Exactly retype the lines of the material from its first line to the line with "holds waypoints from", including both.

::::

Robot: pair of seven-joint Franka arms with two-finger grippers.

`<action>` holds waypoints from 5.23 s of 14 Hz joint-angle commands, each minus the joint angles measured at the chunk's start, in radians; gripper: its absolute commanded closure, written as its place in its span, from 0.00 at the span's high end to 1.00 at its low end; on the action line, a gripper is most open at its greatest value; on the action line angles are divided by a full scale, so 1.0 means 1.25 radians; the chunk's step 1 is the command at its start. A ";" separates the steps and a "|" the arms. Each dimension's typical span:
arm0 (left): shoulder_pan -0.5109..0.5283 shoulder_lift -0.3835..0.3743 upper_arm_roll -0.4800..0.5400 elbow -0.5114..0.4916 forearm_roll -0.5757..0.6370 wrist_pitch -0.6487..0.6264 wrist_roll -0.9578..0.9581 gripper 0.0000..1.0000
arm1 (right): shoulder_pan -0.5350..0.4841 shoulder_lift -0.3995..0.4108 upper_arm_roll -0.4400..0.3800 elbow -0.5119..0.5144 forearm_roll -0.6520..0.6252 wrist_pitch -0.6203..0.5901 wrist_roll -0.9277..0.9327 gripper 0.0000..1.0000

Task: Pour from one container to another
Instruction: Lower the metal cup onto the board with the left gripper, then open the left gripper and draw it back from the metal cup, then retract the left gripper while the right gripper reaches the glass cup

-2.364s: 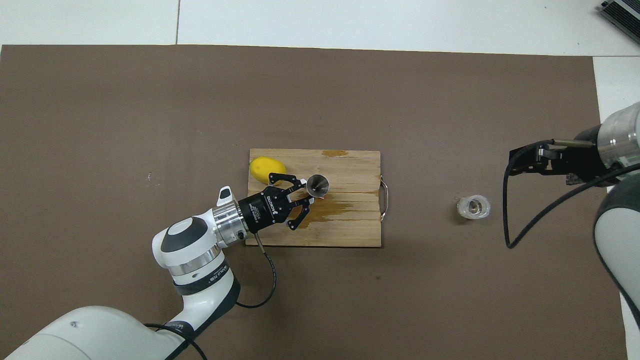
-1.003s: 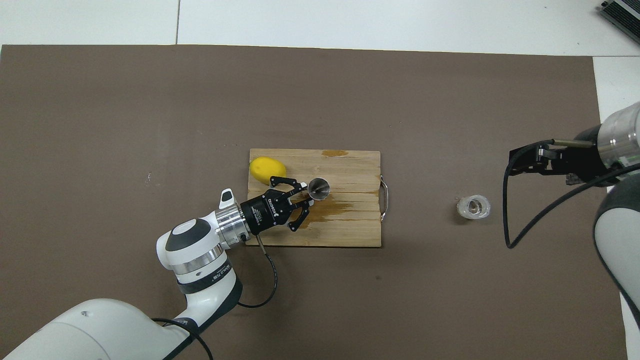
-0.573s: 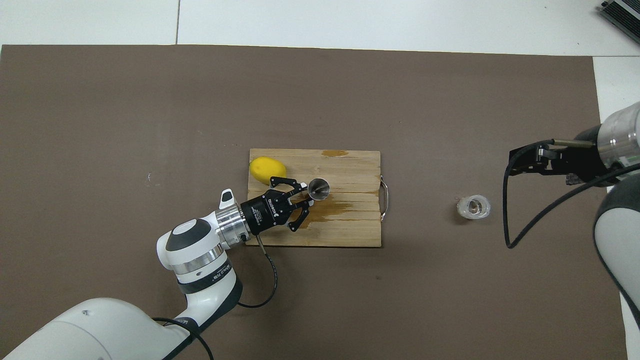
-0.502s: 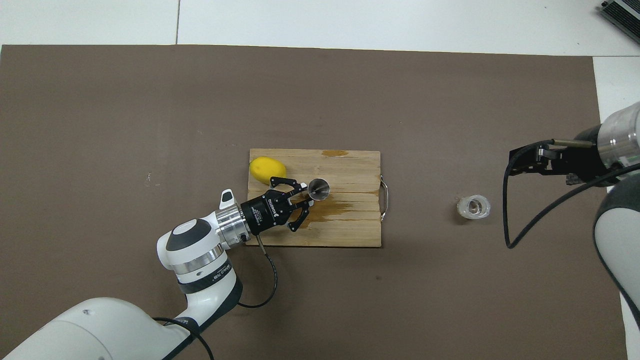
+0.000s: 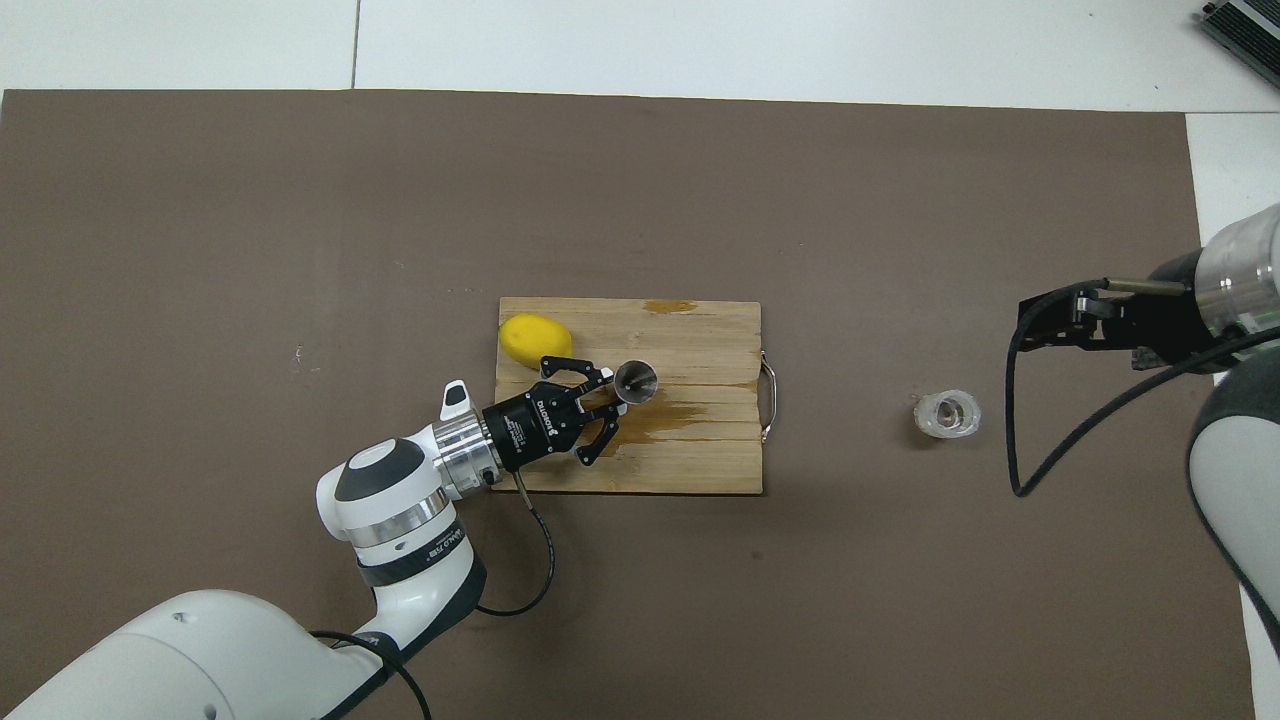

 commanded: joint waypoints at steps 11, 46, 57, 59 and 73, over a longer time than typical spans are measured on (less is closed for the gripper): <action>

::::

--- Answer area ---
Robot: pair of seven-joint Franka arms with two-finger grippers.

`<action>` holds waypoints from 5.23 s of 14 Hz joint-angle commands, each minus the joint angles measured at the chunk's start, in radians; gripper: its absolute commanded closure, written as its place in its span, from 0.00 at the span's high end to 1.00 at its low end; on the action line, a gripper is most open at its greatest value; on the action line angles are divided by a full scale, so 1.0 means 1.25 radians; the chunk's step 1 is the command at its start. A ";" separates the steps and a "|" the arms. Each dimension's typical span:

This answer requires nothing further.